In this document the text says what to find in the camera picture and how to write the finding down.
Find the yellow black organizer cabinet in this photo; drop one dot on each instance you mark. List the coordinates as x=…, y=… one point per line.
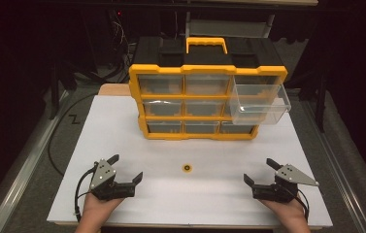
x=203, y=55

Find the clear plastic drawer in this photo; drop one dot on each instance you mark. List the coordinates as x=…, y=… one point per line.
x=261, y=106

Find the person's left hand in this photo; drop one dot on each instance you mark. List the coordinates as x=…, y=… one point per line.
x=94, y=208

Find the wooden board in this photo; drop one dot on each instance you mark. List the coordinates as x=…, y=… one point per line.
x=114, y=90

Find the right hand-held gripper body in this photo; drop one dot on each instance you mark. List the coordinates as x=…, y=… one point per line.
x=277, y=191

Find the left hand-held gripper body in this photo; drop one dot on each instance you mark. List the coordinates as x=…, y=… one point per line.
x=103, y=174

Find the grid of clear drawers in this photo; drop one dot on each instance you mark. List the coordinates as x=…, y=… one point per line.
x=161, y=84

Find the person's right hand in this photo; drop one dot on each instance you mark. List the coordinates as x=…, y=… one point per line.
x=289, y=212

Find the metal floor rail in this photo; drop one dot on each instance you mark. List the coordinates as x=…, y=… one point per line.
x=339, y=168
x=25, y=168

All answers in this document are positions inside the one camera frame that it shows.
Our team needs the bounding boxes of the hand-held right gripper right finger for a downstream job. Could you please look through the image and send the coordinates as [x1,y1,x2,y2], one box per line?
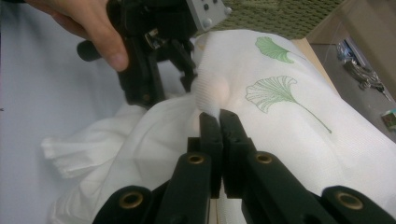
[219,108,258,200]

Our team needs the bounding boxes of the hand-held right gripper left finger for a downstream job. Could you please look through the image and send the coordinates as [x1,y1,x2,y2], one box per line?
[187,112,224,200]

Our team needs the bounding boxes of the white leaf-print mesh laundry bag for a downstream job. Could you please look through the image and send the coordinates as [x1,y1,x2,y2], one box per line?
[191,29,396,224]

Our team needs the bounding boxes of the white cloth garment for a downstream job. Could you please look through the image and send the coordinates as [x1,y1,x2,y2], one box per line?
[40,92,216,224]

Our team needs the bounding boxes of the green woven basket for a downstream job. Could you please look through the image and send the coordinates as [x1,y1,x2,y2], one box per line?
[214,0,345,40]

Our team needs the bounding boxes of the small colourful box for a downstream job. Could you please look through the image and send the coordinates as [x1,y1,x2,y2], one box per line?
[381,108,396,132]

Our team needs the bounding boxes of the beige cabinet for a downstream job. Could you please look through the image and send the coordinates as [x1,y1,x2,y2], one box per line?
[306,0,396,102]

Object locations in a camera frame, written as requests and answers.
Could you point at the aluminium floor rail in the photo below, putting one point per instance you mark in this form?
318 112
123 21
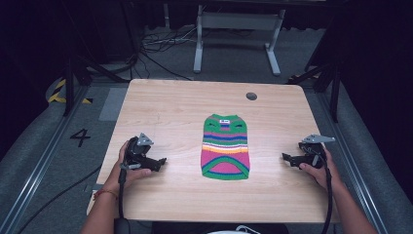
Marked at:
354 162
39 162

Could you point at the white metal desk frame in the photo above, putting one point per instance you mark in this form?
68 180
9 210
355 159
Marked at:
238 21

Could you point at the grey round table grommet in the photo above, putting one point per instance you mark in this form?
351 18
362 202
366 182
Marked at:
251 96

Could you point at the striped knitted pet sweater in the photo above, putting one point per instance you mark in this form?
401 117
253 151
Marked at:
225 146

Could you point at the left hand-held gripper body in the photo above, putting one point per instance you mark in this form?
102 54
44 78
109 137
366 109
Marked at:
138 151

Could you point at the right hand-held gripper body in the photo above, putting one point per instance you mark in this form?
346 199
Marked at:
313 151

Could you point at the black metal stand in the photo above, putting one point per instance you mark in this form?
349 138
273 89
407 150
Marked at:
334 94
68 87

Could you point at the person's right hand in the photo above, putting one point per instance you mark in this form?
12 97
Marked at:
319 174

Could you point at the person's left hand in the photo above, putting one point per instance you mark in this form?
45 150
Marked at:
128 177

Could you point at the yellow black hazard tape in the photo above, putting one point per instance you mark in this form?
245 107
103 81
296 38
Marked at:
57 96

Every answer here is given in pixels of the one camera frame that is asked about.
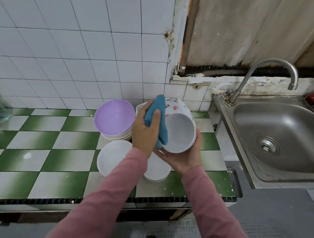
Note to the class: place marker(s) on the person's right hand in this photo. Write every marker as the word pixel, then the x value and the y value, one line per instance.
pixel 184 158

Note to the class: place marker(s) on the person's left hand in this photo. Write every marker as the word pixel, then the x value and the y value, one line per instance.
pixel 144 132

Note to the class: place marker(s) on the blue cleaning cloth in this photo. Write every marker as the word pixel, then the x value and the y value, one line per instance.
pixel 158 115

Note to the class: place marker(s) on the white bowl blue rim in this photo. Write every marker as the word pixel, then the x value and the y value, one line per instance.
pixel 179 131

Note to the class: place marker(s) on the stack of white saucers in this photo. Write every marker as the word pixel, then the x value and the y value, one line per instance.
pixel 156 171

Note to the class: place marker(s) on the purple plastic bowl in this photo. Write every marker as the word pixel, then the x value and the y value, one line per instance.
pixel 114 118

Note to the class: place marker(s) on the stack of floral plates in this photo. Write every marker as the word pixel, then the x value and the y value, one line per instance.
pixel 176 105

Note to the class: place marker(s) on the person's right forearm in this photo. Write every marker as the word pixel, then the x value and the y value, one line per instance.
pixel 214 210

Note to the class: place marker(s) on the person's left forearm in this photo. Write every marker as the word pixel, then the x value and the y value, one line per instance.
pixel 88 213

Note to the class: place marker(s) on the green checkered tile countertop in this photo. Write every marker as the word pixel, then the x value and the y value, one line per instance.
pixel 52 151

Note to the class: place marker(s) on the stainless steel sink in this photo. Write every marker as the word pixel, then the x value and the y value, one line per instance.
pixel 287 135

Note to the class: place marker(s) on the chrome faucet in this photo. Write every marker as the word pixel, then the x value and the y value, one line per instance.
pixel 260 67

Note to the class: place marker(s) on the weathered wooden board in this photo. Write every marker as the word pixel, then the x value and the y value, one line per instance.
pixel 252 19

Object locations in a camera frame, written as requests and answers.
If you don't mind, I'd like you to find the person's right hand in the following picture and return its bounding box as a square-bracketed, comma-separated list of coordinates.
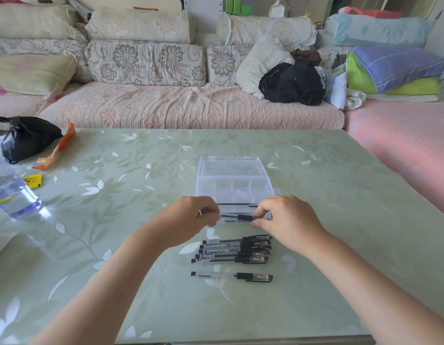
[250, 195, 329, 255]

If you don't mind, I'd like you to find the person's left hand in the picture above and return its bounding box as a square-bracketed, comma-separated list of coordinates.
[148, 196, 221, 248]

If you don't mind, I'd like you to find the pile of black gel pens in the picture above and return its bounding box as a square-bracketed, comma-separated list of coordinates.
[190, 234, 274, 265]

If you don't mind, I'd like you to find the clear black-capped gel pen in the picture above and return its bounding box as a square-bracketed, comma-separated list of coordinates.
[190, 271, 274, 283]

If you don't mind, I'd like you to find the clear plastic storage box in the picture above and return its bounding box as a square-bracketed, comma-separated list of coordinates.
[194, 156, 282, 225]

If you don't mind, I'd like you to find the person's left forearm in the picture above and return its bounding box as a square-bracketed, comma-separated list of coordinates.
[29, 226, 171, 345]

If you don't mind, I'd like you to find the person's right forearm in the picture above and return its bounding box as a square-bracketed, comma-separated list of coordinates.
[302, 231, 444, 345]

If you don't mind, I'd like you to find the pink quilted sofa seat cover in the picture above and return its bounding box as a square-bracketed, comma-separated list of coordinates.
[37, 81, 346, 130]

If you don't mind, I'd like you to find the white towel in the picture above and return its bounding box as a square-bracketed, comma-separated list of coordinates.
[344, 88, 367, 111]

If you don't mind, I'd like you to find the black clothing bundle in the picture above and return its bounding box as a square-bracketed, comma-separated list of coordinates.
[258, 60, 327, 106]

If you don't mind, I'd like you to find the white and blue cloth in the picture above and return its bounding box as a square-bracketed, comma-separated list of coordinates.
[315, 66, 348, 111]

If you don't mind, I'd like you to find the salmon pink sofa seat cover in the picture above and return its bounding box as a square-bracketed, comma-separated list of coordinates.
[344, 99, 444, 219]

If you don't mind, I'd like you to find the orange snack wrapper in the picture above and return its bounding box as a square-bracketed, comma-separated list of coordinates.
[32, 121, 76, 171]

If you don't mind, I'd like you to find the yellow tag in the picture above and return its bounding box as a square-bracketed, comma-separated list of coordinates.
[23, 172, 44, 189]

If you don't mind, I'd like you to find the white textured pillow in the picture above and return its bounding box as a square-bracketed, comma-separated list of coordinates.
[235, 32, 296, 99]

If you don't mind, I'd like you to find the floral sofa back cushion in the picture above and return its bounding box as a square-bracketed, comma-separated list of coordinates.
[84, 40, 208, 87]
[206, 44, 257, 87]
[317, 46, 352, 70]
[0, 36, 95, 84]

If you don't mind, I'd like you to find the brown garment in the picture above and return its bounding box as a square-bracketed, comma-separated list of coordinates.
[290, 49, 323, 67]

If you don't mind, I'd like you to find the clear water bottle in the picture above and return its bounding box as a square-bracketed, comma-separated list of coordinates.
[0, 138, 43, 219]

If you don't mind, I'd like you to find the black plastic bag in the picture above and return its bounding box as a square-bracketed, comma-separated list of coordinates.
[0, 115, 64, 165]

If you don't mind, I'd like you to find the cream sofa bolster cushion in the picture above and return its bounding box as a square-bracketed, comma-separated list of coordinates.
[85, 6, 192, 45]
[216, 12, 318, 51]
[0, 3, 87, 42]

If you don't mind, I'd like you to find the pale pink sofa seat cover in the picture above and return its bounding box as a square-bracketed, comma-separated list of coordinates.
[0, 93, 54, 119]

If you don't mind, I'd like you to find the light blue bolster pillow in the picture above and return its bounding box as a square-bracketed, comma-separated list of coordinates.
[325, 13, 434, 48]

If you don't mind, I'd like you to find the white tissue pack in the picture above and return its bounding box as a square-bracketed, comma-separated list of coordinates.
[268, 0, 287, 18]

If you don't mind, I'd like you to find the pale yellow pillow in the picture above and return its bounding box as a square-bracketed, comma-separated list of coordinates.
[0, 53, 78, 96]

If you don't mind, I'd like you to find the white device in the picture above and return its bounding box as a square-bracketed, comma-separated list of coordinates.
[17, 0, 67, 7]

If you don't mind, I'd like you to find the grey table frame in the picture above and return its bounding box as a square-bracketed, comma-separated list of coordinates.
[114, 333, 376, 345]

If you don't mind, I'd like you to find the white cabinet with black frame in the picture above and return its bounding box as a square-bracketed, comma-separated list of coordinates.
[182, 0, 226, 34]

-=-=-=-=-

Pull each line containing "putting" from the records.

Could you point at the aluminium floor rail in the photo below, putting one point per instance you mark in this form?
Could you point at the white metal desk frame in the photo above, putting one point per instance you mark in this form?
Could you point at the grey round table grommet in the photo above, putting one point per instance you mark in this form?
Could you point at the striped knitted pet sweater in the photo above, putting one point per instance you mark in this form?
Could you point at the left hand-held gripper body in the photo above, putting one point per instance you mark in this form?
Could you point at the right hand-held gripper body in the photo above, putting one point per instance you mark in this form?
Could you point at the black metal stand in the photo above, putting one point per instance you mark in this form?
Could you point at the person's right hand in the photo above, putting one point per instance you mark in this form?
Could you point at the person's left hand in the photo above, putting one point per instance you mark in this form?
Could you point at the yellow black hazard tape in the photo above, putting one point per instance you mark in this form?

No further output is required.